Après avoir pique-niqué au Parc Terrasse de Saint-Gilles, je décide d’aller au cinéma. C’est assez étrange car aucun nouveau film est disponible à l’affiche. Même l’endroit me paraît plus petit que dans mes souvenirs. Mais ça fait longtemps que je ne suis plus venue. Mais bon, quand même, l’écran me parait très petit et il n’y a plus de popcorn à acheter. Je passe autant de temps à choisir le film qu’à le regarder. J’opte pour un film d’époque qui retrace le parcours de 6 amis qui vivent à New-York si j’ai bien compris. Ils traînent dans un café ou dans leur appartement. Enfin, dans celui d’une des filles mais elle n’a pas l’air de trouver cela problématique. Apparement, ils ont un travail mais ils ne font qu’en parler, on ne les voit jamais réellement faire quelque chose. Ça dure 25 minutes, je me sens arnaquée. J’espère qu’il y aura une suite.

Je me promène dans le quartier du Salon avant de rentrer. C’est agréable d’être à l’abri du vent même si toutes les rues se ressemblent un peu. Est-ce que je ne suis pas en train de tourner en rond ?

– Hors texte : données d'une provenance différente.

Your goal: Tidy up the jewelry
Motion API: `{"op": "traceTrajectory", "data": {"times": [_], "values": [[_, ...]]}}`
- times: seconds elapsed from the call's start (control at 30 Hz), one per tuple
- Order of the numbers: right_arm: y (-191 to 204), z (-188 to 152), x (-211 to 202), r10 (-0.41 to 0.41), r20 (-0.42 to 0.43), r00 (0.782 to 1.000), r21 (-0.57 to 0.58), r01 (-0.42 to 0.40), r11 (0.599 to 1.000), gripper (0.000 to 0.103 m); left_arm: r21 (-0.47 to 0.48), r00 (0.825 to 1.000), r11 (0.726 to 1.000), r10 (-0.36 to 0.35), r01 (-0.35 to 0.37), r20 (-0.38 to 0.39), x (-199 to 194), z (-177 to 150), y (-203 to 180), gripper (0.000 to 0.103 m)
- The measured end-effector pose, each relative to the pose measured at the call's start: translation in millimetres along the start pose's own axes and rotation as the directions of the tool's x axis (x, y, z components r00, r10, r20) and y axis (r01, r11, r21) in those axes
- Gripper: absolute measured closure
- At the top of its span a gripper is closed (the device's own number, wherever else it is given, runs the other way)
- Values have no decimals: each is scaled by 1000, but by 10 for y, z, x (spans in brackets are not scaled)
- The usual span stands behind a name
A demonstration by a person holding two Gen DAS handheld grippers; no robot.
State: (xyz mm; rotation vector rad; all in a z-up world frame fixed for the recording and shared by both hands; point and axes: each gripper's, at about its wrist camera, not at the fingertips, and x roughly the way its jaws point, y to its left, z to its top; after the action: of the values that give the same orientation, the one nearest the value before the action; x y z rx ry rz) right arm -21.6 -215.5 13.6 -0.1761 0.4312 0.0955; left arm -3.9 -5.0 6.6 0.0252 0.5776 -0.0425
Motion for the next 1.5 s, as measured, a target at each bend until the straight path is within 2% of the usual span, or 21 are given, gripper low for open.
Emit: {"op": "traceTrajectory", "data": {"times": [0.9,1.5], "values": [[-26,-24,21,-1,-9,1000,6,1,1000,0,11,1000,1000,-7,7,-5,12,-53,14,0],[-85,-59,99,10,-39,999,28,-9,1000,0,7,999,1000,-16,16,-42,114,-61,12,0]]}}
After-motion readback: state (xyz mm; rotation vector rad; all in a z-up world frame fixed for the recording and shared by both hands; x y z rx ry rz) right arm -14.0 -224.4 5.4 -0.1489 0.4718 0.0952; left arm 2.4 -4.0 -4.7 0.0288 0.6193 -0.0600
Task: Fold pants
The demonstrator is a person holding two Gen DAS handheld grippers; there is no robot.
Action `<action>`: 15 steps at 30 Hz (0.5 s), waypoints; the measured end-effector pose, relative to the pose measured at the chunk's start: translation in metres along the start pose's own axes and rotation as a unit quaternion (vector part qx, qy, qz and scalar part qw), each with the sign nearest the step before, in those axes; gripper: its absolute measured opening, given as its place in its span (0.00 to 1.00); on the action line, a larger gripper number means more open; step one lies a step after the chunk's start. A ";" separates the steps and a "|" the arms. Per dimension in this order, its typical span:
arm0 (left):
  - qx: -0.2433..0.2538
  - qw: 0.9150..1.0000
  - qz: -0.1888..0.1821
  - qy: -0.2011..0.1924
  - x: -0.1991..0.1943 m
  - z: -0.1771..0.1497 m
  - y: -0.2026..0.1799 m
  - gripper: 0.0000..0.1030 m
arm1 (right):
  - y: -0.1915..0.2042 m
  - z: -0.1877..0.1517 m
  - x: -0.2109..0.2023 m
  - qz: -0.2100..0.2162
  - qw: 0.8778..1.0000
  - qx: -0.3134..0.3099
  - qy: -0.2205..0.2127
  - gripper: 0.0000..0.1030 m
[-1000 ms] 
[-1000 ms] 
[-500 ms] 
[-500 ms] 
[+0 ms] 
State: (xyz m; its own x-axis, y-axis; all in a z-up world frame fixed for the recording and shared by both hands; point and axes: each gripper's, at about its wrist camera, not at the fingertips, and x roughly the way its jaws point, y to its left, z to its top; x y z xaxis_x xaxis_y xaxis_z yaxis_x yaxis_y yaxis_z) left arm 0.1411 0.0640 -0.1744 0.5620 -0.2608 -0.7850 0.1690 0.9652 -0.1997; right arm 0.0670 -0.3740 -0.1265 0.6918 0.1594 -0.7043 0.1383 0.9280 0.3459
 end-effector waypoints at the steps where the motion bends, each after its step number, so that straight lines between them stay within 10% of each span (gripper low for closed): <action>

Avant de rentrer chez moi, je fais un dernier arrêt au Spa. J’en ai clairement besoin. Je leur demande leur habituel soin du cuir chevelu à base de shampooing et un rasage à la vénus. Miroir me dit que j’ai l’air d’une nouvelle personne. Je le quitte en lui promettant de ne plus laisser passer autant de temps avant de revenir.

Une fois chez moi, je me prépare en vitesse: un joli pull et un petit peu de rouge à lèvres. J’hésite entre mes bottines à talons ou ma nouvelle paire de Chaussettes, celle que tout le monde s’arrache ces temps-ci. Je me souviens que sur le chemin pour rejoindre les copains, je devrai passer par internet où il y a plein d’applications possibles et que je risque d’avoir mal au pied avant de pouvoir m’installer à la terrasse de l’Ecran, avec eux. J’opte donc, pour ma nouvelle paire de Chaussettes.

Après plusieurs bisous lancés à la voléé, on rentre chacun chez nous en refermant différentes fenêtres et éteignant divers écran.

Je retrouve enfin le calme de mon appartement après cette longue journée. Mon chat me tire un peu la tête mais change vite d’avis. Je le serre contre moi et lui promets que je resterai à la maison le lendemain.